Friday, July 10, 2009

Terminator Lies

Pushing his suddenly rabid right agenda, the Terminator (who is currently governor of California) is lying about fraud and abuse, demonizing a program to help the elderly and confined by asserting that a quarter of its funding is wasted. His own administration's study says it's more like 1%.

Rabid Right shock doctrinaires are trying to scare investors etc. by claiming that California's businesses are leaving in droves. It's not true. Neither are the rich. And why would they? What is true is that the rich are avoiding any responsibility or payment for the budget crisis, while the poor and the middle class state employees are paying everything, including their health.

The poor can't do anything about it, although some courts are defending them and state employees. But the middle class state employees can at least strike.

Thursday, July 09, 2009

Today's Notes


Andrew Sullivan's blog continues to be an excellent source of news on the continuing protests in Iran.


And thus it must follow as the day the night... A day after several stories on the ramping up of lobbying mega bucks by insurers etc. on health care, there are stories about how the House or Senate proposals are in trouble. With remarkably little substance. Meanwhile, the Senate Health committee Kennedy/Dodd plan cuts costs and includes more people than earlier plans, and Speaker Pelosi promises a bill in August with public option passed by the House. She delivered on cap and trade.


Speaking of which, an excellent, precise analysis of the cap and trade bill by a Harvard economist in an oddly titled interview in Salon.

Tuesday, July 07, 2009

Memorial

The Michael Jackson mania has mostly passed me by. Although I thought his moment in the 80s--"Billie Jean," the moonwalk and his other moves, "We Are the World"--was brilliant and energizing, those were the last years that I followed what's new in pop music. He would have meant more to those who were younger and starting to pay attention then.

Mostly I felt the response was inflated and overwrought, with such patently false claims as, his was the only music shared by several generations, children to grandparents. That's been true of a lot of popular music going way back, but the most obvious case in point is the Beatles. And I guess that's my generation's point of reference. The Beatles had many more memorable songs and a series of breakthrough albums that dominated popular culture for a decade, etc.

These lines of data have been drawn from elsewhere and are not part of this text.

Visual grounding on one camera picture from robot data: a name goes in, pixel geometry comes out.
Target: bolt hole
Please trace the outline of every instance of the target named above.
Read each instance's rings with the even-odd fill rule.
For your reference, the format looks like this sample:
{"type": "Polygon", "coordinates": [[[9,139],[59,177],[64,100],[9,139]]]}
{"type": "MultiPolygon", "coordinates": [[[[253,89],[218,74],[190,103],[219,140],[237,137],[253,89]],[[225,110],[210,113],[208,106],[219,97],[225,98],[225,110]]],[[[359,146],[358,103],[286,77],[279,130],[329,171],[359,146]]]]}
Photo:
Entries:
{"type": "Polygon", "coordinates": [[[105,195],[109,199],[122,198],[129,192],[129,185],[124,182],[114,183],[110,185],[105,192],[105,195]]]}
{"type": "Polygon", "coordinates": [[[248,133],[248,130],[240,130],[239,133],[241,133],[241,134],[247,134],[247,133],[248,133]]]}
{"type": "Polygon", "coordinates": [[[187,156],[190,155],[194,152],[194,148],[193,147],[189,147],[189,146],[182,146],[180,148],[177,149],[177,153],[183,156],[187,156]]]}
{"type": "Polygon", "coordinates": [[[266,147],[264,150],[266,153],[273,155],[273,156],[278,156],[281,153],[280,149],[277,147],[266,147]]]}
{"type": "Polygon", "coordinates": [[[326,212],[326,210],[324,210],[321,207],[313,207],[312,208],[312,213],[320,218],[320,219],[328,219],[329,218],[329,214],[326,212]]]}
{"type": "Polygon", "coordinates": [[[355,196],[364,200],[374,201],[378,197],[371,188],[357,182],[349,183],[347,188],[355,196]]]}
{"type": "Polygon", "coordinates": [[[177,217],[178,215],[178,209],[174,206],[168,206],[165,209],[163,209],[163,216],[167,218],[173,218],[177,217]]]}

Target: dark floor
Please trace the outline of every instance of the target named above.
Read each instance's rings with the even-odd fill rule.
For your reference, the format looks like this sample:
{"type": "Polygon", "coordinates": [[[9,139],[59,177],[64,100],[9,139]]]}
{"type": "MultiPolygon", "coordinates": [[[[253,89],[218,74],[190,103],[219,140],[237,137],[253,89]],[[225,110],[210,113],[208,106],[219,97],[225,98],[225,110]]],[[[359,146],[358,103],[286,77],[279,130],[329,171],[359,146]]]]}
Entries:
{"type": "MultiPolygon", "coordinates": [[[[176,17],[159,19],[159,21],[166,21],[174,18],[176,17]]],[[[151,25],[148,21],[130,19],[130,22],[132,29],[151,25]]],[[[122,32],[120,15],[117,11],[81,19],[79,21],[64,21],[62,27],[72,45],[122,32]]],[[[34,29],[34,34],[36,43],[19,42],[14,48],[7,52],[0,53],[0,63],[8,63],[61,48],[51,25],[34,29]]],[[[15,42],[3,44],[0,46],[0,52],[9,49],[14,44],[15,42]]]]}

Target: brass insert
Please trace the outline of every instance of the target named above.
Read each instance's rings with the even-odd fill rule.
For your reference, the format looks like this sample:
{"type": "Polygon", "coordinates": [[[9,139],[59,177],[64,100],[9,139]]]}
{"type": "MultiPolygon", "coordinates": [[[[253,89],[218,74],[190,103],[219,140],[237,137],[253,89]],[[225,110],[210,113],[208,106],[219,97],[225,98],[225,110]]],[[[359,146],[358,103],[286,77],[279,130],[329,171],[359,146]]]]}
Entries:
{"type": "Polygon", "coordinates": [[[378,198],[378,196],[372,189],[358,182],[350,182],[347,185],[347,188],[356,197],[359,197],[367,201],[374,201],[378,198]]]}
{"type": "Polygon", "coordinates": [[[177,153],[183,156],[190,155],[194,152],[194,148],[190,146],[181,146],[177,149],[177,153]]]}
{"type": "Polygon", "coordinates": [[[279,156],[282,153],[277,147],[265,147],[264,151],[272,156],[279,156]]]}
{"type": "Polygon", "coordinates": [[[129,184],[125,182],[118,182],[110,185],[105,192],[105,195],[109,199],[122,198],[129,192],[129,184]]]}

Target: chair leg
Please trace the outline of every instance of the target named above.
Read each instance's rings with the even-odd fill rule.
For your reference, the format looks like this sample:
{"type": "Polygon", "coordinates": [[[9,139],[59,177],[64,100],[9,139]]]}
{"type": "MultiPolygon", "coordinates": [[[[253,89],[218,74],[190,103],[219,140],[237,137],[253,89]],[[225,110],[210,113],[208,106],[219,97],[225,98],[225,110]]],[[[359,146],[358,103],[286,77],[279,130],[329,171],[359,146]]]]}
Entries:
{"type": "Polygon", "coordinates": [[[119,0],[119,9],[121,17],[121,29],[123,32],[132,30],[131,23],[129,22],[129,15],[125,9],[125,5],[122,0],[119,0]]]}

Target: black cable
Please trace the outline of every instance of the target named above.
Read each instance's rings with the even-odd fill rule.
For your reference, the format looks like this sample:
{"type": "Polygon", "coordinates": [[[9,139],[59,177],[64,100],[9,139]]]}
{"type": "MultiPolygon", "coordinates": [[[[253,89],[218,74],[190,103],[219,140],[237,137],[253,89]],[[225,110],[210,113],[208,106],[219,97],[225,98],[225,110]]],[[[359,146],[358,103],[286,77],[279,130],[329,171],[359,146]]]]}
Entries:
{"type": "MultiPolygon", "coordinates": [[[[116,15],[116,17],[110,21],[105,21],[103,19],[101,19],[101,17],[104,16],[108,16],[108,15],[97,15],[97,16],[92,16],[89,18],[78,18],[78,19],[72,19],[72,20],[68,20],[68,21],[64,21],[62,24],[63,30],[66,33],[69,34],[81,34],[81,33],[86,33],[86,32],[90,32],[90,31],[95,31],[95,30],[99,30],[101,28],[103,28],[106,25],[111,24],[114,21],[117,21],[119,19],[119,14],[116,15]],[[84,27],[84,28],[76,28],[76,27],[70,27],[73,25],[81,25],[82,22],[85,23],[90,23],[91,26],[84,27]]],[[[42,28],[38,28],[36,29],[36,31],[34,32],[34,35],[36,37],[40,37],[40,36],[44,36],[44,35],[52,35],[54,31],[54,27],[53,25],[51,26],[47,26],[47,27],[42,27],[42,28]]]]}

So I was prepared to just wait this media circus out. But I did hear some words from the memorial in Los Angeles today that made me take notice. Those words came from black people--musicians but also sports stars Magic Johnson and Kobie Bryant--paying tribute to Jackson as a breakthrough artist for all black entertainers, paving the way for global stardom. They would know that history better than I, though I do remember that black artists didn't get on MTV until Michael Jackson broke that barrier. So for that, and for his charity work, I make my peace with Rest in Peace, Michael Jackson.
The Delusional Enabled

Here are two examples of two trends. The trends are: the Republican congressionals' increasing detachment from reality, and the latest Internet/blogosphere/Twitter/instant messaging technologies tendency to enable and propel their delusional politics, wasting everybody's time, energy and public money.

The two examples are in one dispatch on Tuesday's congressional follies by TPM: first, the GOPer noise machine amping the volume on a Congressional Budget Office report that by the end of the day was proven not to exist, and an equally delusional panic button Twitter-storm on a vote that was never scheduled and never happened.
The Terminator

As California continues to sink financially, economically and with social consequences accruing for a long time to come, it's clear who is responsible now: Governor Arnold.

The legislature, the voters, the system, are all culprits in the larger problems, but on this specific budget crisis, it is the Terminator's recalcitrance and attempts to shock doctrine the situation that's the sole reason California doesn't have a budget.

It could have happened weeks ago, but the Terminator refused to consider any new revenue streams, which legislators proposed along with cuts, to avoid the Terminator's catastrophic cuts.

Then Democratic legislators gave up their revenue additions, and the governor appeared to give a little on cuts. But since then he has demanded additions to the deal that he couldn't get passed otherwise, and that have little or no bearing on the current budget.

His destructive stubborness finally led to Assembly Speaker Karen Bass shutting her door to his blather. Until the Terminator actually negotiates, there's no point in holding negotiations. So far the governor has apparently been winning the perception game, but maybe now the truth of it is clear: he is single-handedly terminating California, and dismantling the lives of countless Californians.